(Beginning of Data segment)

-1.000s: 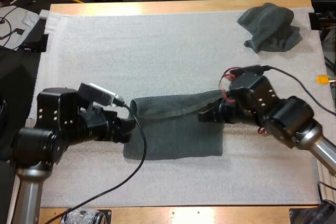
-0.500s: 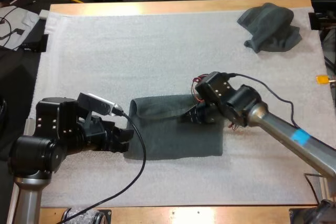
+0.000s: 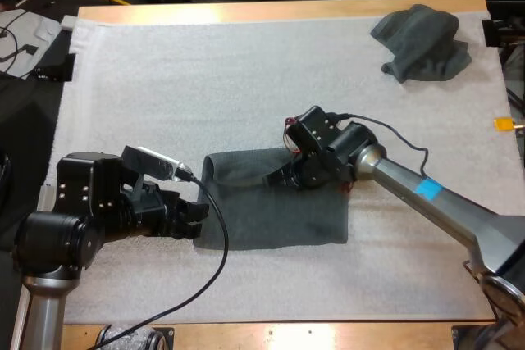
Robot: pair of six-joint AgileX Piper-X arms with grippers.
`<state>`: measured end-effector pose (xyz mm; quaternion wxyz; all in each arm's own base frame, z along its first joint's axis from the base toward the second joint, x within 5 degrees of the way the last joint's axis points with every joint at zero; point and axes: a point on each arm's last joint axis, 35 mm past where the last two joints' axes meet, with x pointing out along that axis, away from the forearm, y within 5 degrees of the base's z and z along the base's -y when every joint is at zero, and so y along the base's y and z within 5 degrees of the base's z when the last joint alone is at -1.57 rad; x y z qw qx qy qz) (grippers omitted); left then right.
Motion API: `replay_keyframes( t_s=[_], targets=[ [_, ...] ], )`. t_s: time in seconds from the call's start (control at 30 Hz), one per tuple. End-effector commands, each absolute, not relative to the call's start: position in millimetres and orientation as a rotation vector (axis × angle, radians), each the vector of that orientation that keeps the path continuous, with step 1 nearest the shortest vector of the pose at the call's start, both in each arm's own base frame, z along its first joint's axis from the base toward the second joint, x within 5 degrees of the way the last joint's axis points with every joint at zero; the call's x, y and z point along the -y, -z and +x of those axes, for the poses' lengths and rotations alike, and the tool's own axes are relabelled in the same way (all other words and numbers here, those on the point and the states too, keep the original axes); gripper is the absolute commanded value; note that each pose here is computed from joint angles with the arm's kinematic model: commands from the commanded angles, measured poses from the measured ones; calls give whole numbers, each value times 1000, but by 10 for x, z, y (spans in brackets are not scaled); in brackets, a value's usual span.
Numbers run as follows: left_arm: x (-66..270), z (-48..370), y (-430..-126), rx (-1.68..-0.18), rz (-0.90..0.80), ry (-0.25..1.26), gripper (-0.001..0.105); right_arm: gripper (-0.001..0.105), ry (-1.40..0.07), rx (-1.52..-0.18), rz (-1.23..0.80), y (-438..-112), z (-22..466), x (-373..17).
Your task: Pick towel from pile, fold and stack
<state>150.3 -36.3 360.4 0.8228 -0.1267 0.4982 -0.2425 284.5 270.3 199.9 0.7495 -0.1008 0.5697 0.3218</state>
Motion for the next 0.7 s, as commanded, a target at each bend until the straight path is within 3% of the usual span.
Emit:
replay_keyframes(
  t_s=[0.0,0.43,0.67],
  targets=[
    [365,1501,-3611,-1059,-265,520,56,0,-724,-1258,-212,-1918,2914,-2777],
    [367,1490,-3608,-1069,-272,520,56,0,-705,-1292,-213,-1537,3040,-2892],
    [368,1490,-3602,-1075,-272,520,56,0,-631,-1230,-199,-1398,3204,-3003]
  ],
)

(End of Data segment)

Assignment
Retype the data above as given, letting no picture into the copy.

Solved exercise
-1.000s: 
-0.500s: 
+0.000s: 
Robot: pair of six-joint AgileX Piper-X arms with grippers.
`<state>`: measured end-effector pose (xyz mm; quaternion wxyz; all in each arm's own base frame, z along its first joint's axis from the base toward the second joint, x within 5 degrees of the way the last joint's axis points with every joint at zero; point and axes: a point on each arm's last joint axis, 35 mm past where the last two joints' axes meet, with x pointing out along that axis, away from the forearm, y within 5 degrees of the base's z and z along the base's -y when every joint is at zero, and so y along the base's y and z within 5 degrees of the base's z when the last joint alone is at -1.57 rad; x y z qw qx qy qz) (grippers omitted); left then right.
Motion API: `replay_keyframes( t_s=[_], targets=[ [_, ...] ], )`. t_s: time in seconds from the call's start (control at 30 Hz), one per tuple. End-effector commands, each absolute, not relative to the call's start: position in millimetres and orientation as a rotation vector (axis × angle, radians), each the vector of that orientation that keeps the path continuous, with step 1 nearest the shortest vector of the pose at the call's start, both in each arm's own base frame, z along its first joint's axis from the base toward the second joint, x within 5 degrees of the way the last joint's axis points with every joint at zero; the call's x, y and z point along the -y, -z and +x of those axes, for the poses' lengths and rotations alike, and the tool's own axes are relabelled in the same way (all other words and numbers here, those on the point and the states too, keep the original axes); gripper is the absolute commanded value; note that each pose here is computed from joint angles with the arm's kinematic model: commands from the commanded angles, measured poses from the measured ones; calls give whole numbers, each value times 1000, but by 10 for x, z, y (spans in brackets are not scaled); in brackets, a value's usual span.
Numbers run as follows: left_arm: x (-66..270), z (-48..370), y (-430..-126), rx (-1.68..-0.18), rz (-0.90..0.80), ry (-0.25..1.26), gripper (-0.001..0.105); right_arm: gripper (-0.001..0.105), ry (-1.40..0.07), rx (-1.52..-0.18), rz (-1.23..0.80), y (-438..-112), z (-22..466), x (-373..17).
Your task: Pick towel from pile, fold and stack
<state>150.3 -36.3 360.4 0.8228 -0.1267 0.4982 -0.2425 284.5 270.3 199.9 0.7495 -0.1008 0.5697 0.3218</state>
Motion for the next 0.7 s, as commanded, a target at each bend until the straight path is within 3% of the usual span.
Emit:
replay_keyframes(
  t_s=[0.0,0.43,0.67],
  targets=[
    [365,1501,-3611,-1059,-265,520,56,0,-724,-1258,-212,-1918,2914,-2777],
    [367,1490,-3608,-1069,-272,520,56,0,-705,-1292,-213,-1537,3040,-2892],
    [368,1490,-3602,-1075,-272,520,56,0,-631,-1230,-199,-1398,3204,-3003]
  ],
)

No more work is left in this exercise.